I'm trying to call an external function from LLVM but i have no luck. In the examples I've >found only C standard functions like "puts" and "printf" are called, but I want to call a >homemade function. I'm stuck.

+3  A: 

I'm assuming you're writing an LLVM transformation, and you want to add calls to external functions into transformed code. If this is not the case, edit your question and include more information.

Before you can call an external function from LLVM code, you need to insert a declaration for it. For example:

virtual bool runOnModule(Module &m) {
    Constant *log_func = m.getOrInsertFunction("log_func",
                                               Type::VoidTy,
                                               PointerType::getUnqual(Type::Int8Ty),
                                               Type::Int32Ty,
                                               Type::Int32Ty,
                                               NULL);
    ...
}

The code above declares a function log_func which returns void and takes three arguments: a byte pointer (string), and two 32-bit integers. getOrInsertFunction is a method of Module.

To actually call the function, you have to insert a CallInst. There are several static Create methods for this.

Jay Conrod
This is Exactly what I was just trying to figure out to do with llvm, thanks!
Dan
+2  A: 

Compile your LLVM assembly files normally with llvm-as:

llvm-as *.ll

Compile the bitcode files to .s assembly language files:

llc *.bc

GCC them in with the runtime library:

gcc *.s runtime.c -o executable

Substitute in real makefiles, shared libraries, etc. if necessary. You get the idea.

Jonathan Tang
+2  A: 

I'm interpreting your question as being "how do I implement a runtime library in C or C++ for my language that gets compiled to LLVM?"
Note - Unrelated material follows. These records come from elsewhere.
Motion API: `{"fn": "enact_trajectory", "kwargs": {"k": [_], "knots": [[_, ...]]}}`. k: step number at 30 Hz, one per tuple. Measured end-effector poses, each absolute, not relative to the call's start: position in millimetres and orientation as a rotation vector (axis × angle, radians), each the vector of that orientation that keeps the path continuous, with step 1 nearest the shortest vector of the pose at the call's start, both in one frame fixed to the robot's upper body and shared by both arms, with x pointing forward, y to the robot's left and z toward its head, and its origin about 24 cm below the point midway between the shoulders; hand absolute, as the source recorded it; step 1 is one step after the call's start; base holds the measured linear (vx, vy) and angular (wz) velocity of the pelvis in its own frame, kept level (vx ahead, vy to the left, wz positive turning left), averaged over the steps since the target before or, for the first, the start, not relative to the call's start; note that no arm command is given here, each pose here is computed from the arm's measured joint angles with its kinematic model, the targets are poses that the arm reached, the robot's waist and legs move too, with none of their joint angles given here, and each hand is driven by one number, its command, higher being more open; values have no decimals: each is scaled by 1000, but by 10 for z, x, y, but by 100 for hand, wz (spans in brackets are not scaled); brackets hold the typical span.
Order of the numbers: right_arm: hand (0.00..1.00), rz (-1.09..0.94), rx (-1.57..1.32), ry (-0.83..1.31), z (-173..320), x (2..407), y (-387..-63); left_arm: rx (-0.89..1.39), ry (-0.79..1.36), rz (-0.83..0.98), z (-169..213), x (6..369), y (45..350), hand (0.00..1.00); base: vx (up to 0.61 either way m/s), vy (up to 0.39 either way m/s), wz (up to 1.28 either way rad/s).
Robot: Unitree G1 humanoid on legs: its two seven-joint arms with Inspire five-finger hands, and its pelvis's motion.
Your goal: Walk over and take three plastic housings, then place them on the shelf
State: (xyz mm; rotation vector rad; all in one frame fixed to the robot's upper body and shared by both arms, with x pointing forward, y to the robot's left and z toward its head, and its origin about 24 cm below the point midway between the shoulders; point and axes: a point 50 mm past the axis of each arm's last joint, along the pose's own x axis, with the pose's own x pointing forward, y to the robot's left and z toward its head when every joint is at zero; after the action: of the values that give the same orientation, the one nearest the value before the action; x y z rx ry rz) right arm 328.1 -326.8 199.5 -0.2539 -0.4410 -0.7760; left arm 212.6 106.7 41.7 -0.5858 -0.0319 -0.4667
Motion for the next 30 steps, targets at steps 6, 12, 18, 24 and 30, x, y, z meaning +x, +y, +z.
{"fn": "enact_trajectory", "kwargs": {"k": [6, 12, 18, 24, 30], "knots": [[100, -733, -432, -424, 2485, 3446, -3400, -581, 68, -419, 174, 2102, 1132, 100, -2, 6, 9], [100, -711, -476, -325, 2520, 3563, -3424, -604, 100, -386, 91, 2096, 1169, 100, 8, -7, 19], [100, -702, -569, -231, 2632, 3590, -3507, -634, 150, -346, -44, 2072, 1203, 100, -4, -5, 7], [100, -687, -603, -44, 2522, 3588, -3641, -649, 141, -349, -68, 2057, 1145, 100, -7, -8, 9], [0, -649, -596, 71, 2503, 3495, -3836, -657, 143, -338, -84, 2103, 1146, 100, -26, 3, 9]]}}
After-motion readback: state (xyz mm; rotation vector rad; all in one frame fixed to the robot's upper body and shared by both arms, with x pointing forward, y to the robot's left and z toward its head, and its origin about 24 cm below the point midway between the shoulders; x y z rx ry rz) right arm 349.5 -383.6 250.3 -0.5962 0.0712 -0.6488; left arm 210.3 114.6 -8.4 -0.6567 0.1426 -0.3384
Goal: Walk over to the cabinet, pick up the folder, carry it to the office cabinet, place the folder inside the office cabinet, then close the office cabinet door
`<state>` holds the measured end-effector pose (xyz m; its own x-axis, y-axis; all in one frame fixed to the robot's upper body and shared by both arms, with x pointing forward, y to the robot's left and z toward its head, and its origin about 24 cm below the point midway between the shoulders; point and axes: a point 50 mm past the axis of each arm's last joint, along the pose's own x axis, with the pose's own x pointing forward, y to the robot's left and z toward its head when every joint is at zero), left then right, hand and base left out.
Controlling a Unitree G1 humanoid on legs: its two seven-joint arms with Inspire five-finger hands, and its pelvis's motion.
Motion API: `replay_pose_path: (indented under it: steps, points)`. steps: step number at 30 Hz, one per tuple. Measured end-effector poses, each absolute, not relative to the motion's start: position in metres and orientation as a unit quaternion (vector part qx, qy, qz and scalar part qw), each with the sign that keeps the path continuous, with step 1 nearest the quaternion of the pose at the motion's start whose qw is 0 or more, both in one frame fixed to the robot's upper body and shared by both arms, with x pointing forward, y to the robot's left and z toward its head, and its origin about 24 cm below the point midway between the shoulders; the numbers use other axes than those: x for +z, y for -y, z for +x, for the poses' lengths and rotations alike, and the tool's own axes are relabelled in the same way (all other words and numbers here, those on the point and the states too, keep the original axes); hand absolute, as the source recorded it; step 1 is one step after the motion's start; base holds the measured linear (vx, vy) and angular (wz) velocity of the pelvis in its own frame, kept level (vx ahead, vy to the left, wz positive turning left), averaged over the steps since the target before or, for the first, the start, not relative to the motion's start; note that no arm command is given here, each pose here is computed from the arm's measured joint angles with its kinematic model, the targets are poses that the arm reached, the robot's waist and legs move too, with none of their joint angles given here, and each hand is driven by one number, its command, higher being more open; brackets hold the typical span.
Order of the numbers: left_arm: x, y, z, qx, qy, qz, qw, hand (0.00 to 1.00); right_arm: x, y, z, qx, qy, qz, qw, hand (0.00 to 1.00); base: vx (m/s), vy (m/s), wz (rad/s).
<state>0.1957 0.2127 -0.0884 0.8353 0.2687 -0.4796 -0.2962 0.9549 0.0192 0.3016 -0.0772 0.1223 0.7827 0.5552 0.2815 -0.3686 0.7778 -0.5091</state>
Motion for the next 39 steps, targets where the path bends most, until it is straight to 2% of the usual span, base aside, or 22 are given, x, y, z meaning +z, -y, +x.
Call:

One approach is, as detailed by Jonathan Tang, to transform the output of your compiler from LLVM IR to bitcode to assembly, and have vanilla gcc link the assembly against the runtime source (or object files).

An alternative, possibly more flexible approach is to use llvm-gcc to compile the runtime itself into LLVM bitcode, and then use llvm-ld to link the bitcode from your compiler with the bitcode of your runtime. This bitcode can then be re-optimized with opt, converted back to IR with llvm-dis, interpreted directly with lli (this will, afaik, only work if LLVM was built against libffi), or compiled to assembly with llc (and then to a native binary with vanilla gcc).